Покончив с изготовлением оружия, я приступил к обучению обращения с ним. Для обучения я отобрал Вышату, Вакулу и Всегдра. Остальные мушкеты были оставлены про запас. Первое же наглядное занятие привело к тому, что мои отважные соратники при выстреле попадали ничком на землю. Пришлось все проходить постепенно и не торопясь. Как я и предполагал, они оказались прекрасными стрелками и первыми же пулями в щепки разносили деревянные мишени. И если сдержанный Вышата старался при этом владеть собой, то Вакула и Всегдр даже не пытались сдерживать своих эмоций, крича во все горло при каждом удачном выстреле.

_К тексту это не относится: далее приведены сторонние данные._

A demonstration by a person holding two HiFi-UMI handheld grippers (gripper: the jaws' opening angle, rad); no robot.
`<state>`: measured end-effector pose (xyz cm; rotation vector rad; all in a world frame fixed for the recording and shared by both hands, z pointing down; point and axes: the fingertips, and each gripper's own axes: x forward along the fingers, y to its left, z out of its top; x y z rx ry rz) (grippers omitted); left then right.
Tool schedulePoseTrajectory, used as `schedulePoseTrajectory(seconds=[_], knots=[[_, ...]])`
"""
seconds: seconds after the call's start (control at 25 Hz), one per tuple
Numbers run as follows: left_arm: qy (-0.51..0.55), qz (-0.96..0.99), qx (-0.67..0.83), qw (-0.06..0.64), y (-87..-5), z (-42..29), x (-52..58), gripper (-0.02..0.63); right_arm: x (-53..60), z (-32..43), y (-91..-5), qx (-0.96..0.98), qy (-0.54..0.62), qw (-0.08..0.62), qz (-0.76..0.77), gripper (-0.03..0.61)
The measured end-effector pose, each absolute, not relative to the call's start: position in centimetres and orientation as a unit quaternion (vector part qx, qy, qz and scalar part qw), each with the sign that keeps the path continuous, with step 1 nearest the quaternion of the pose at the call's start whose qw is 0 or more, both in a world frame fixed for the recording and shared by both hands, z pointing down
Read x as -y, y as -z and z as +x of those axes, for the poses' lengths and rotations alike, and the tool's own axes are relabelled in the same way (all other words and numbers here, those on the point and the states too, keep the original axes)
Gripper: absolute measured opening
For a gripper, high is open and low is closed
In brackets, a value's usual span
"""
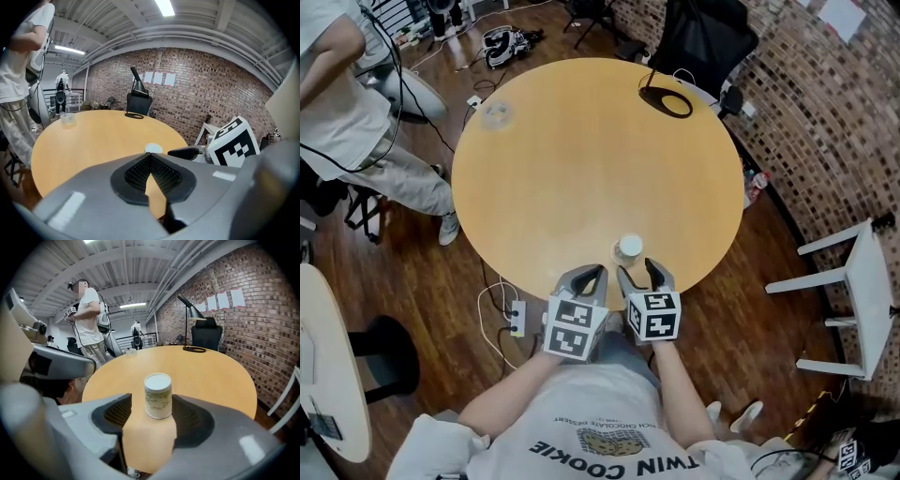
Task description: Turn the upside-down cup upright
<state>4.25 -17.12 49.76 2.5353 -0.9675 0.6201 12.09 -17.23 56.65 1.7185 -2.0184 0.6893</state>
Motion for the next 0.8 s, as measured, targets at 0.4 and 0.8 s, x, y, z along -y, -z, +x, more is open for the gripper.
schedulePoseTrajectory(seconds=[0.4,0.8], knots=[[-0.225,0.876,0.384,0.185,-50.2,6.0,21.8,0.006,21.2,13.5,-59.8,0.764,-0.219,0.221,0.565,0.278],[-0.227,0.857,0.418,0.197,-50.7,5.8,23.4,0.006,22.1,12.2,-61.2,0.805,-0.185,0.280,0.490,0.302]])
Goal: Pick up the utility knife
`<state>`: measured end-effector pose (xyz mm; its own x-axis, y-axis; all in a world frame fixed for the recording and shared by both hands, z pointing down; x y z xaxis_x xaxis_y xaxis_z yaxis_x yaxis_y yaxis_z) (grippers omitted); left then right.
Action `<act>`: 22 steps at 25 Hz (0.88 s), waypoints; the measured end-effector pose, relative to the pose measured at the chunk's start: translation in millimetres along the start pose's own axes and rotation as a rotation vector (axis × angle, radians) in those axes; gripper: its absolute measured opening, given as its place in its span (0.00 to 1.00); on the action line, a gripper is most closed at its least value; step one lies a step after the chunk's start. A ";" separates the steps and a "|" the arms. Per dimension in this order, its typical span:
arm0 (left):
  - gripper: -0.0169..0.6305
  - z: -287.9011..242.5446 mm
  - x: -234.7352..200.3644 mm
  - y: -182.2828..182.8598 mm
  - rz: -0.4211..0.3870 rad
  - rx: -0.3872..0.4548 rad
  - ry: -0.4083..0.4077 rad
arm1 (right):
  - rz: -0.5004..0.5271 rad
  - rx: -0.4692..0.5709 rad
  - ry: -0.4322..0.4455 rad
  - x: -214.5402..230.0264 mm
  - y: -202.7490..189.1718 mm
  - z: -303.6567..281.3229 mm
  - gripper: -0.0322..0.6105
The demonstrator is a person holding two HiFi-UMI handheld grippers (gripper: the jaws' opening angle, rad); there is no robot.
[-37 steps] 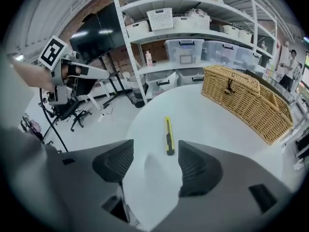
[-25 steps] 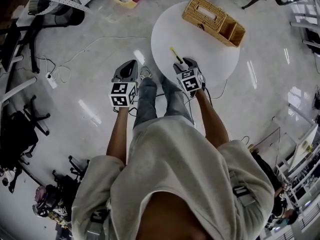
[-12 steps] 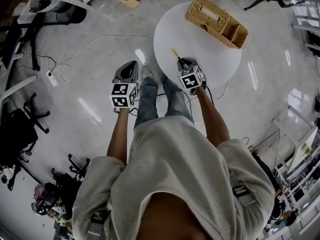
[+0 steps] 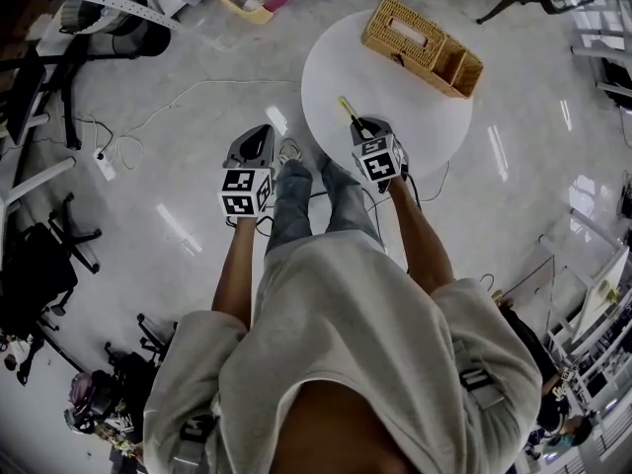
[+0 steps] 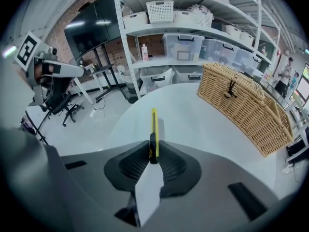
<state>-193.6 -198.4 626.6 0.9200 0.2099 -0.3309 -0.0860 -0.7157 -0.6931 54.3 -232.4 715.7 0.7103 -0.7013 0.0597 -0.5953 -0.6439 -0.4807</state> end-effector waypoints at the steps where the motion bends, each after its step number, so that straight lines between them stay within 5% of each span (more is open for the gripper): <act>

Еще больший восторг вызвало у моих друзей метание гранат. Далее всех швырял свою бомбу, конечно же, Вакула, действуя при этом со скоростью и точностью хорошего гранатомета.
Моя возня с порохом и новым оружием, непрерывная пальба и взрывы в лесу вызвали еще большее уважение к моей особе.
Несмотря на желание богов поскорее начать поход “за чистоту веры” (за время подготовки войска я еще трижды встречался с Перуном, который каждый раз меня торопил), со всеми делами мы управились лишь к весне следующего года. К слову сказать, бог грома и молнии всякий раз настойчиво допытывался, чем это я все время грохочу и дымлю в лесу. Подозревал, видимо, меня в посягательстве на его громовую монополию.